Modeled response of photochemical oxidants to systematic reductions in anthropogenic volatile organic compound and NOx emissions

Abstract

As an exercise in model sensitivity, the Environmental Protection Agency's regional oxidant model (ROM) was run for several simulations to study the impact of across‐the‐board reductions in anthropogenic volatile organic compound (VOC) and NOx emissions on the photochemical environment of the eastern United States. The ROM, which simulates most of the physical and chemical processes responsible for the formation of O3 on regional scales, was used to simulate a widespread high O3 episode in the eastern United States. Separate simulations were performed over the period July 2–10, 1988, for each of the sensitivity runs. An operational evaluation and several model diagnostics were performed on the base case simulation. The sensitivity runs reduced anthropogenic NOx and VOC emissions separately and in combination in increments of 25% of full scale emissions. Biogenic emissions were held constant across all sensitivity tests. Seventeen of the potential 25 nodes of the NOx, VOC emissions reduction matrix were simulated. In the analysis the modeled domain (the eastern half of the United States) is subdivided into several chemically coherent regions.
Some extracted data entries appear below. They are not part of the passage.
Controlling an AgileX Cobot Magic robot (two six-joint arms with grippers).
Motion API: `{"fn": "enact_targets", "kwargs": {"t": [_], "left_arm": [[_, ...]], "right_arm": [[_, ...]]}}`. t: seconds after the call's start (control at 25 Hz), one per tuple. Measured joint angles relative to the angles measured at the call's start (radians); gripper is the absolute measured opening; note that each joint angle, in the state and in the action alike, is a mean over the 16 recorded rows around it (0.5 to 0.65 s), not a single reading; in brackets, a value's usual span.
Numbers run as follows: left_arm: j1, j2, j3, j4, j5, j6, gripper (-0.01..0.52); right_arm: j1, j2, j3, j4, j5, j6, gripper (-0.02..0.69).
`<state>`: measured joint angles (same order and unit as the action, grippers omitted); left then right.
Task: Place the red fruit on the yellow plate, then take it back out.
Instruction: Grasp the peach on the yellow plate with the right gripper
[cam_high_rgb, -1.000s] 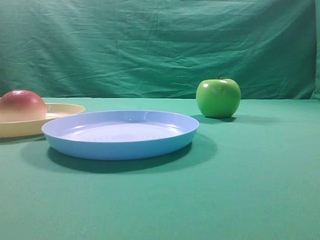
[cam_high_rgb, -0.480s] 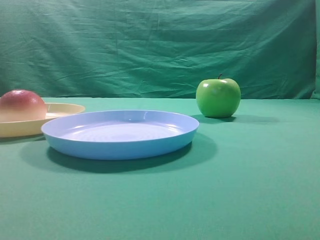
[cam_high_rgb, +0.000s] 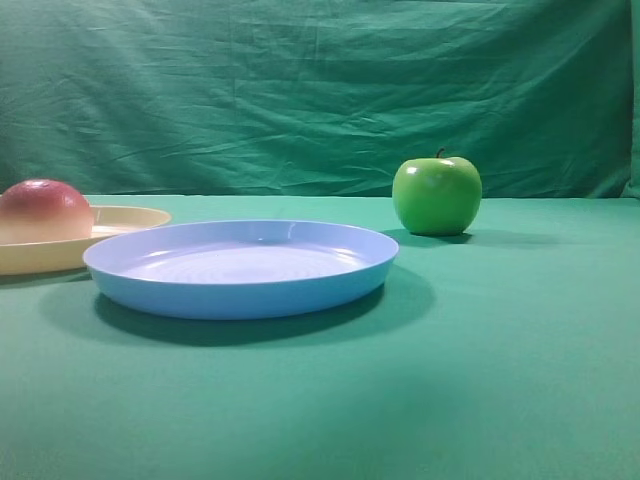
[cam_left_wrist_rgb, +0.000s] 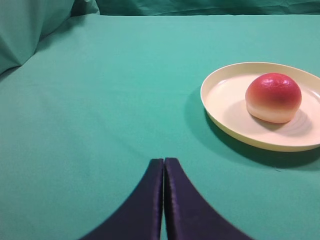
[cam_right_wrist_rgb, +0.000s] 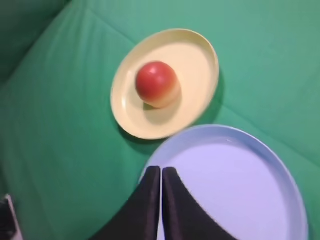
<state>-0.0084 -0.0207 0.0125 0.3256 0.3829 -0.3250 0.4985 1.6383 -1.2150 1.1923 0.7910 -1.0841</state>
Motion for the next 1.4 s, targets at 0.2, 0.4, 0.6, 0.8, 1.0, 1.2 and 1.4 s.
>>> {"fn": "enact_targets", "kwargs": {"t": [0.2, 0.4, 0.6, 0.8, 1.0, 1.2, 1.4], "left_arm": [[0.000, 0.000, 0.000, 0.000, 0.000, 0.000, 0.000], [0.000, 0.000, 0.000, 0.000, 0.000, 0.000, 0.000], [0.000, 0.000, 0.000, 0.000, 0.000, 0.000, 0.000], [0.000, 0.000, 0.000, 0.000, 0.000, 0.000, 0.000], [0.000, 0.000, 0.000, 0.000, 0.000, 0.000, 0.000], [0.000, 0.000, 0.000, 0.000, 0.000, 0.000, 0.000], [0.000, 0.000, 0.000, 0.000, 0.000, 0.000, 0.000]], "right_arm": [[0.078, 0.045, -0.036, 0.148, -0.046, -0.145, 0.000], [0.133, 0.079, -0.068, 0.233, -0.097, -0.257, 0.000], [0.165, 0.114, -0.099, 0.234, -0.167, -0.274, 0.006], [0.191, 0.162, -0.154, 0.143, -0.215, -0.203, 0.022], [0.222, 0.235, -0.257, -0.045, -0.217, -0.026, 0.037], [0.253, 0.327, -0.400, -0.295, -0.159, 0.210, 0.053], [0.279, 0.439, -0.568, -0.507, -0.061, 0.420, 0.091]]}}
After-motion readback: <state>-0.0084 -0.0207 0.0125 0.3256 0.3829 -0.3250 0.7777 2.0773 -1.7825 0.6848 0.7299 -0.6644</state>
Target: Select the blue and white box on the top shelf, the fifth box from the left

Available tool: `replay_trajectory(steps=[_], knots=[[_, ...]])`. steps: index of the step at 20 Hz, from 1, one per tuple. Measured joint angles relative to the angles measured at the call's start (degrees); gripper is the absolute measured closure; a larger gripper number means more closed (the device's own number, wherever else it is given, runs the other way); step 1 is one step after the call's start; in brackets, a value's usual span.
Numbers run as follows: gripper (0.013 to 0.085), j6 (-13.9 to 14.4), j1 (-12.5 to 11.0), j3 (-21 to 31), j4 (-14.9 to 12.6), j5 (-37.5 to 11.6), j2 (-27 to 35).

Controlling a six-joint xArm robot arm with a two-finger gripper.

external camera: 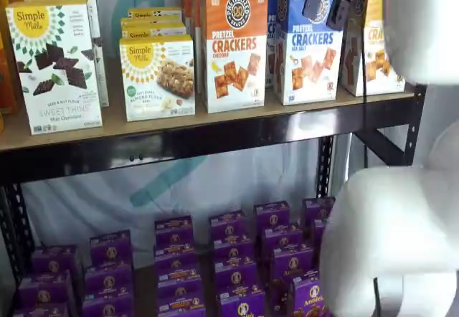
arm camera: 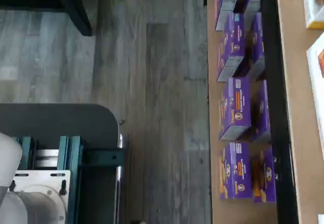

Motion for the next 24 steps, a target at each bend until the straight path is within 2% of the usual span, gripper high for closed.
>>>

Several chemical species, including afternoon average concentrations of O3, PAN, HNO3, OH, and HO2 + RO2, are examined to gain an understanding of how the reduction in emissions affected the overall chemical system for each sensitivity test. Results are presented as a series of statistical and graphical displays illustrating the response of the system within the selected subdomains to the emission reductions.